• TASK OBJECTIVE: What is needed is an exact copy of the listing, with no pictures in it.

• DATA PROVIDED:
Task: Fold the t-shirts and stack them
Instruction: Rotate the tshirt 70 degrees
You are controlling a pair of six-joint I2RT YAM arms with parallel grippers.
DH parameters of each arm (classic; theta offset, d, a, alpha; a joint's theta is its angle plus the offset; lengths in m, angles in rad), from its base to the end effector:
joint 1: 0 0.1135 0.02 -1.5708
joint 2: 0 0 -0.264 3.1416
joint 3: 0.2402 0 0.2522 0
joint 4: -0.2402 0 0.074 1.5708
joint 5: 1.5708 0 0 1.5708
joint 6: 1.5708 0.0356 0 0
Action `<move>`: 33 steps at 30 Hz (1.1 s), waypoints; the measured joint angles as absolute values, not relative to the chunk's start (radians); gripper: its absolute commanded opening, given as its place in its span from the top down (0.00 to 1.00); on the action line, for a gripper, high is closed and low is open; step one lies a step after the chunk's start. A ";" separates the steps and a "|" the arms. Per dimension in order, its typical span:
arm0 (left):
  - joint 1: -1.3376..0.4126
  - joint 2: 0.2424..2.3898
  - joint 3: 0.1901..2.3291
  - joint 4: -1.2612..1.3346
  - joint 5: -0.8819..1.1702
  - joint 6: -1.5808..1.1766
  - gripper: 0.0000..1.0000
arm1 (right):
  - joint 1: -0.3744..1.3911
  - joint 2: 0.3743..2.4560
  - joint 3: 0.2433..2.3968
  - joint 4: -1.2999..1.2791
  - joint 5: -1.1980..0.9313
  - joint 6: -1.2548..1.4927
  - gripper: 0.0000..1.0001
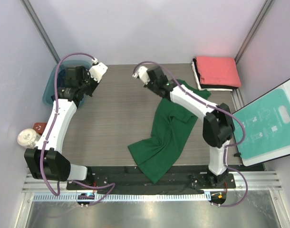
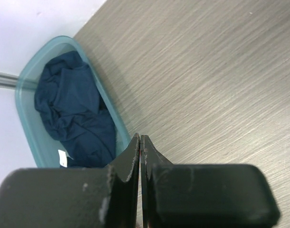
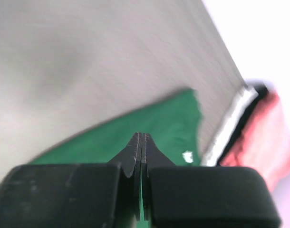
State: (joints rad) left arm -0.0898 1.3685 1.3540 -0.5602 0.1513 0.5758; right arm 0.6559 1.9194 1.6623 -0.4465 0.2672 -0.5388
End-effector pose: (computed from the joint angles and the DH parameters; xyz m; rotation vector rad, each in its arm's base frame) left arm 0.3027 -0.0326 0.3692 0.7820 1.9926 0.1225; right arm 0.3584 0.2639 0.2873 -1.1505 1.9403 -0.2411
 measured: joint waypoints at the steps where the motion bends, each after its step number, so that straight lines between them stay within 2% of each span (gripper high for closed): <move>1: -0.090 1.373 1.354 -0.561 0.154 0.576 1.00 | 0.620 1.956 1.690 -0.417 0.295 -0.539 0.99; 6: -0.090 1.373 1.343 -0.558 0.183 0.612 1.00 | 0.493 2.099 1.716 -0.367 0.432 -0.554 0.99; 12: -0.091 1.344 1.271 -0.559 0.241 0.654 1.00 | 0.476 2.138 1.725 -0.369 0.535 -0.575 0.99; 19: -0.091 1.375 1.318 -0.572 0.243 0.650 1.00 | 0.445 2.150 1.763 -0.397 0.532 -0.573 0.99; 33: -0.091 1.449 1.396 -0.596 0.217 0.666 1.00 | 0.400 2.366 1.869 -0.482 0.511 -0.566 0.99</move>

• SOLUTION TO THIS PROBLEM:
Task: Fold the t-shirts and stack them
Instruction: Rotate the tshirt 70 degrees
You are controlling a pair of six-joint I2RT YAM arms with parallel grippers.
DH parameters of each arm (classic; theta offset, d, a, alpha; a joint's theta is its angle plus the offset; lengths in m, angles in rad), from its base to the end effector:
joint 1: 0 0.1135 0.02 -1.5708
joint 2: 0 0 -0.264 3.1416
joint 3: 0.2402 0 0.2522 0
joint 4: -0.2402 0 0.074 1.5708
joint 5: 1.5708 0 0 1.5708
joint 6: 1.5708 0.0356 0 0
Action `<move>`: 33 steps at 30 Hz (1.1 s), waypoints; the measured joint angles as absolute values, not relative to the chunk's start (radians); gripper: its absolute commanded opening, given as its place in its span from the top down (0.00 to 1.00); on the action line, for a gripper, high is closed and low is open; step one lies a step after the chunk's start. A ";" separates the steps and a "|" the arms. Per dimension in order, its typical span:
arm0 (left):
  - joint 1: -1.3376..0.4126
  - joint 2: 0.2424..2.3898
  - joint 3: 0.1901..2.3291
  - joint 4: -1.2612..1.3346
  - joint 5: -0.8819..1.1702
  - joint 6: -1.5808..1.1766
  - gripper: 0.0000..1.0000
arm1 (right):
  - joint 1: -0.3744..1.3911
  - joint 2: 0.3743..2.4560
  - joint 3: 0.2433..2.3968
  - joint 4: -1.2999..1.2791
  - joint 5: -1.1980..0.9313
  - joint 6: -1.2548..1.4927
  - gripper: 0.0000..1.0001
State: (joints rad) left arm -0.0898 1.3685 1.3540 -0.5602 0.1513 0.5758; right arm 0.6559 1.9194 1.6623 -0.4465 0.2672 -0.5388
End-effector pose: (computed from the joint angles and the DH parameters; xyz m; rotation vector rad, each in its arm's base frame) left arm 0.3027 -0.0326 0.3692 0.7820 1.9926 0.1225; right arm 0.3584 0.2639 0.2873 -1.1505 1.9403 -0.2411
 measured: joint waypoints at the steps where the motion bends, each after its step number, so that straight lines between them stay within 2% of each span (gripper high for closed): <move>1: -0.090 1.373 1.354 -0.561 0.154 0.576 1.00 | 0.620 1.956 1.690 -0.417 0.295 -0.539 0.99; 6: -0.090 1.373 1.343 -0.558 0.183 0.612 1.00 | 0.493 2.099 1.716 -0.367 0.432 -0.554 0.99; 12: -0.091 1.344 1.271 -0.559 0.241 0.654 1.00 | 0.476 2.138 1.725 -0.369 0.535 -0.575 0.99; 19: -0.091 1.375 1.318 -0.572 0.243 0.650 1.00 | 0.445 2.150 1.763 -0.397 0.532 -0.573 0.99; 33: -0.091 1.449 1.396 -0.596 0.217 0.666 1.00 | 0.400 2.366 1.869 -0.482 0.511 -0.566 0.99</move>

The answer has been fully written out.